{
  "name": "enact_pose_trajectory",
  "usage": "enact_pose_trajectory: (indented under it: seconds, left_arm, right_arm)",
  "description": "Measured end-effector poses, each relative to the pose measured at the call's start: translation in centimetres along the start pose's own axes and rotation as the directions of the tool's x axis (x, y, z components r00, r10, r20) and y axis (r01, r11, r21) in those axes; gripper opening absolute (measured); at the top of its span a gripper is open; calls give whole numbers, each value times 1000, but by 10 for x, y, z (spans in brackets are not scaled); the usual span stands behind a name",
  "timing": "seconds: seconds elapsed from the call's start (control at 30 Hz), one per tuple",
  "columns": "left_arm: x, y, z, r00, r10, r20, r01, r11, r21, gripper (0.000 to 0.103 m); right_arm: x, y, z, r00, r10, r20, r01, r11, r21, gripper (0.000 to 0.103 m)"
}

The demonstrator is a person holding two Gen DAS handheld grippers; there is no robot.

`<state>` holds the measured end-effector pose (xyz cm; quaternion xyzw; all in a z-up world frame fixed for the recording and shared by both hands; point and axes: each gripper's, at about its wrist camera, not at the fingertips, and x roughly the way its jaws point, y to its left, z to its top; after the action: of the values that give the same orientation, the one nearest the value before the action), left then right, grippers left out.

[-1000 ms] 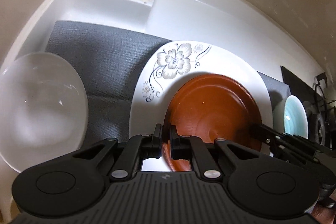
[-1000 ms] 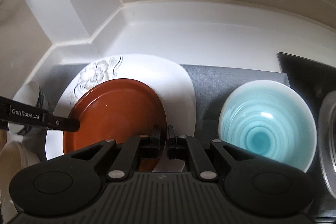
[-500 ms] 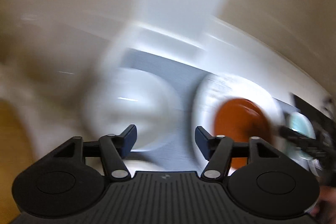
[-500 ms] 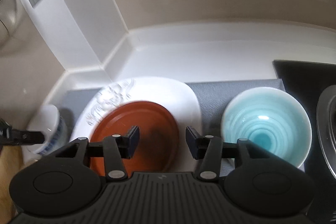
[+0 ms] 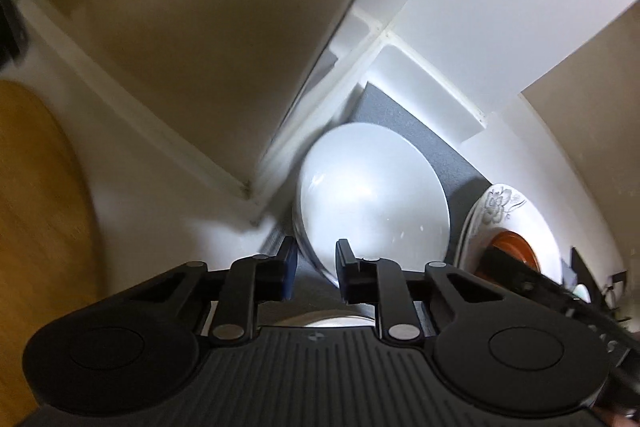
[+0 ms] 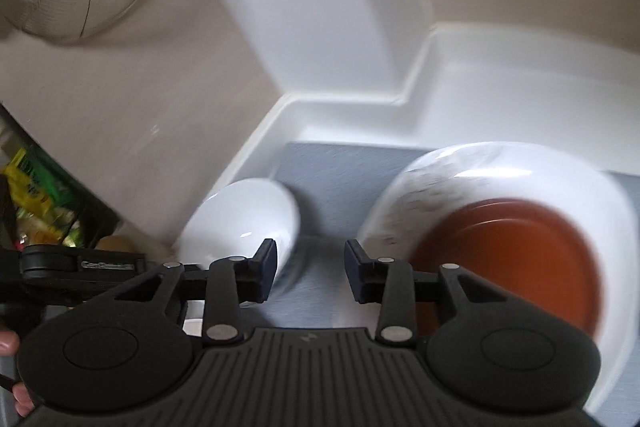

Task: Organize plates and bowls

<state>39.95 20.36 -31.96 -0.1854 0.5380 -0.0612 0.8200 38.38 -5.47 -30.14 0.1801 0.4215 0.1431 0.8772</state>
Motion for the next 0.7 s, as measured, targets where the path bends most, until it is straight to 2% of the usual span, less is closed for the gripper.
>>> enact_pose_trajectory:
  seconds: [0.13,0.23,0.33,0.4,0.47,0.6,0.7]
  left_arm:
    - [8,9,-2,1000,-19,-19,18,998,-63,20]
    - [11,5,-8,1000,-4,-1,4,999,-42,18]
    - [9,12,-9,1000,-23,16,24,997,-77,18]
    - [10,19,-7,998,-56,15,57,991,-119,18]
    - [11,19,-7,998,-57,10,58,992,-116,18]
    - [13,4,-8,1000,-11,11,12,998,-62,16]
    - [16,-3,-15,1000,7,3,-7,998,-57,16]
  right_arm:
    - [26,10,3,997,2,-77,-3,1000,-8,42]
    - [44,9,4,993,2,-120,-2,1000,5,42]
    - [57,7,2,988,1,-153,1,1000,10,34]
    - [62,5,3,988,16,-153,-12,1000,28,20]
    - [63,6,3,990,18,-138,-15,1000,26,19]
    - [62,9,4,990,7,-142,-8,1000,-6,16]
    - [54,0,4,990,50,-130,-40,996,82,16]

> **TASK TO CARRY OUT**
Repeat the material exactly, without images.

> **ANSWER FOR THE TASK**
{
  "name": "enact_pose_trajectory",
  "usage": "enact_pose_trajectory: (indented under it: seconds, left_arm, right_arm)",
  "description": "Measured end-effector poses, each relative to the pose measured at the call's start: translation in centimetres along the start pose's own axes and rotation as the directions of the tool's x axis (x, y, z components r00, r10, r20) and y axis (r01, r11, r21) in those axes; gripper opening absolute (measured); at the top of its span a gripper is open; calls give whole numbers, each value times 1000, but by 10 for x, y, z (spans in brackets are not scaled); the usual span stands behind a name",
  "timing": "seconds: seconds elapsed from the call's start (control at 30 Hz), one per tuple",
  "columns": "left_arm: x, y, z, r00, r10, r20, r01, r11, r21, gripper (0.000 to 0.103 m); right_arm: x, y, z, r00, r10, r20, r01, r11, r21, gripper (0.000 to 0.103 m)"
}

The demonstrator is a person holding two Gen DAS handheld grippers; there is no robot.

`<state>` holds the measured end-effector pose (xyz cm; quaternion xyzw; all in a z-up world frame fixed for the recording and shared by both hands; point and axes: each gripper's, at about its wrist camera, not at the fingertips, and x roughly the way its jaws point, y to its left, z to its top; after the action: of the values that give the same orientation, the one nearest the value before the action), left then right, grippers left out.

[-1000 ms] 
[-1000 ms] 
[-500 ms] 
[-500 ms] 
[+0 ms] 
[+0 ms] 

Task: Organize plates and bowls

<state>39.95 20.36 -31.96 -0.1854 0.5380 -0.0612 0.8200 38.38 -5.47 -30.14 0.1801 0.4215 0.1431 0.8772</state>
Motion for the next 0.7 s, as measured, targets where the path bends most, until it is straight to 2% of the usual span, less is closed for the gripper.
>>> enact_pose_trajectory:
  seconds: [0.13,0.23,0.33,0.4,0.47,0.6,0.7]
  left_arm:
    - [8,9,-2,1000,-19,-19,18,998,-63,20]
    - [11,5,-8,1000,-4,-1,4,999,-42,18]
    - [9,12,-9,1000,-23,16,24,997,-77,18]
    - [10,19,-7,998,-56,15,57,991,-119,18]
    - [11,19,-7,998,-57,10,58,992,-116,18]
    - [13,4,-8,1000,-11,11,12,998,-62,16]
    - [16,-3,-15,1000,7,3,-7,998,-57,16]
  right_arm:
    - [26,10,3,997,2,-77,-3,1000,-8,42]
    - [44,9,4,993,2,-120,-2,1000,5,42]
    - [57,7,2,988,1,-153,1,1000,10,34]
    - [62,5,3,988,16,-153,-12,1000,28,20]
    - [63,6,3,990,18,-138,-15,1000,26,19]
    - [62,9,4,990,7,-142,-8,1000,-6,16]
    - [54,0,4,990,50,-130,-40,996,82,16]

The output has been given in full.